◆ **Work instructions**
In the material below, the lines from the one containing "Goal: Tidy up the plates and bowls" through the one containing "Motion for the" are to be given again exactly, ends included, and no others.

↓

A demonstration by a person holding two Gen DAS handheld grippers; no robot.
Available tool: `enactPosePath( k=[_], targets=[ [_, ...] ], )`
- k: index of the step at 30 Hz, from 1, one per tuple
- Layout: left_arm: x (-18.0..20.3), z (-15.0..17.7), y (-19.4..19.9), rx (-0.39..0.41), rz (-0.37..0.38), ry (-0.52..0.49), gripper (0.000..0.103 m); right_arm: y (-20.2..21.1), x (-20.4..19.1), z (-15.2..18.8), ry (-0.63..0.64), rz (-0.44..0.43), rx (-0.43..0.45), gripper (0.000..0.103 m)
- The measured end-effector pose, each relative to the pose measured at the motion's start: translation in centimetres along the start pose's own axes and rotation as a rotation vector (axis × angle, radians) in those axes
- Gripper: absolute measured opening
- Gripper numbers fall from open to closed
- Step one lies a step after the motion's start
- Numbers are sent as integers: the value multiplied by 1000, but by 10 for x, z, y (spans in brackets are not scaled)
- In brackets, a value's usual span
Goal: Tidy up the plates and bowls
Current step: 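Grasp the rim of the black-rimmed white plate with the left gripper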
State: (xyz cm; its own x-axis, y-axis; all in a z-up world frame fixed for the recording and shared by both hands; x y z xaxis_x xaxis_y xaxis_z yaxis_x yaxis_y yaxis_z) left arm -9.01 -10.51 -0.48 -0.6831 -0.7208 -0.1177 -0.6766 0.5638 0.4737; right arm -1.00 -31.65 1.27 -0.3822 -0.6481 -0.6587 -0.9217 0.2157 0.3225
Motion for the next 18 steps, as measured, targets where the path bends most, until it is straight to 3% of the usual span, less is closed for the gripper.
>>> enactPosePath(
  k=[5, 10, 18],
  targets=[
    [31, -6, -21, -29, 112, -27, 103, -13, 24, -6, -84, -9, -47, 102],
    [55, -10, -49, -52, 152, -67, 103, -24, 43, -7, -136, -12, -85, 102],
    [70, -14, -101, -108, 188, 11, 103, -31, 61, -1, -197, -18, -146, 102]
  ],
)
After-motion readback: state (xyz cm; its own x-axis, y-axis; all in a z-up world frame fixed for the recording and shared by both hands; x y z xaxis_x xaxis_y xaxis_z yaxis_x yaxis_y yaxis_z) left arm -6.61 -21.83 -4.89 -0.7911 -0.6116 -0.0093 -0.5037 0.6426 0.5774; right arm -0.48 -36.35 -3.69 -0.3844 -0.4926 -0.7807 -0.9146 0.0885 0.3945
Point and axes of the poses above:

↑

◆ **Task result**
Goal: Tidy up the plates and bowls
Current step: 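Grasp the rim of the black-rimmed white plate with the left gripper
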State: (xyz cm; its own x-axis, y-axis; all in a z-up world frame fixed for the recording and shared by both hands; x y z xaxis_x xaxis_y xaxis_z yaxis_x yaxis_y yaxis_z) left arm -9.01 -10.51 -0.48 -0.6831 -0.7208 -0.1177 -0.6766 0.5638 0.4737; right arm -1.00 -31.65 1.27 -0.3822 -0.6481 -0.6587 -0.9217 0.2157 0.3225
Motion for the next 18 steps, as measured, targets where the path bends most, until it is straight to 3% of the usual span, less is closed for the gripper.

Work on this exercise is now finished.